Notre sentiment est que ces embarras sont vains et qu’il s’agit d’un nouveau plan tactique concerté entre Russes et Chinois sans conséquences pratiques de grande portée.
Le Salaire de la Peur
Cependant, en renonçant à faire peur, les Communistes n’ont pas tout à gagner. Ils attendaient de cette attitude une paralysie économique et même la grande crise qui aurait brisé l’Occident. Loin de là, l’économie du Monde libre n’a jamais été aussi ascendante depuis le début du siècle, du moins de façon aussi prolongée.

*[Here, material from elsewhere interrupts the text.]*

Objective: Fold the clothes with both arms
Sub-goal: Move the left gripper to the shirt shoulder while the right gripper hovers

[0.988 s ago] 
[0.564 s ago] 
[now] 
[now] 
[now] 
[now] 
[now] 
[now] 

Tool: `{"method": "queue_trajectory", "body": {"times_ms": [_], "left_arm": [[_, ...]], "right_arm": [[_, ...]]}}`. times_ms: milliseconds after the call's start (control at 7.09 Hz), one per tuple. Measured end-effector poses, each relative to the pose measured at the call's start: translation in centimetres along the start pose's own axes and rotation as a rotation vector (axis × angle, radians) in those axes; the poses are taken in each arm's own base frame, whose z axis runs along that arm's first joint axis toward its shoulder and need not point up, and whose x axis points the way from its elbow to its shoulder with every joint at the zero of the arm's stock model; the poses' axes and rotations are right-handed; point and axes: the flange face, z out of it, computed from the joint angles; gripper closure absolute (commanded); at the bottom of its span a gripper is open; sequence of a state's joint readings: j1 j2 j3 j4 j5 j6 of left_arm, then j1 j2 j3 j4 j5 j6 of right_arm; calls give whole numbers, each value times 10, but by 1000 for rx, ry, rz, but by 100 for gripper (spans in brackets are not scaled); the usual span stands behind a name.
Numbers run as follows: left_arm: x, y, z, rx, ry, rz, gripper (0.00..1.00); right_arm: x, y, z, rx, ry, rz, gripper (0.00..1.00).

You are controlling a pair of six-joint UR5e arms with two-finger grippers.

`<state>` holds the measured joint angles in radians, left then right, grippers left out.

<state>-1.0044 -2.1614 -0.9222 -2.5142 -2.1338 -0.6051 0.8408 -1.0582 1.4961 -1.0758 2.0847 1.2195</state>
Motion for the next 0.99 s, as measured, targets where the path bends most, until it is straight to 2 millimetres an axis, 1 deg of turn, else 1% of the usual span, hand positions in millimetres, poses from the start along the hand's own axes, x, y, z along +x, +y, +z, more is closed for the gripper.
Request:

Les communistes, obligés de reconnaître leur échec, espèrent-ils qu’une tactique d’apaisement, en stimulant encore davantage les initiatives, n’amène une crise de surproduction comme en 1929 ? Ce calcul pourrait être aussi vain que l’autre, car la preuve parait bien faite aujourd’hui que l’économie n’est pas incontrôlable et que l’on saura dorénavant mesurer la production, dans une large mesure tout au moins, aux possibilités de distribution. La prospérité est le pire ennemi de la coalition russo-chinoise. Rien n’indique qu’ils trouveront le moyen de la vaincre, sinon en réussissant à la faire régner chez eux. Ils ne semblent pas jusqu’ici en bon chemin.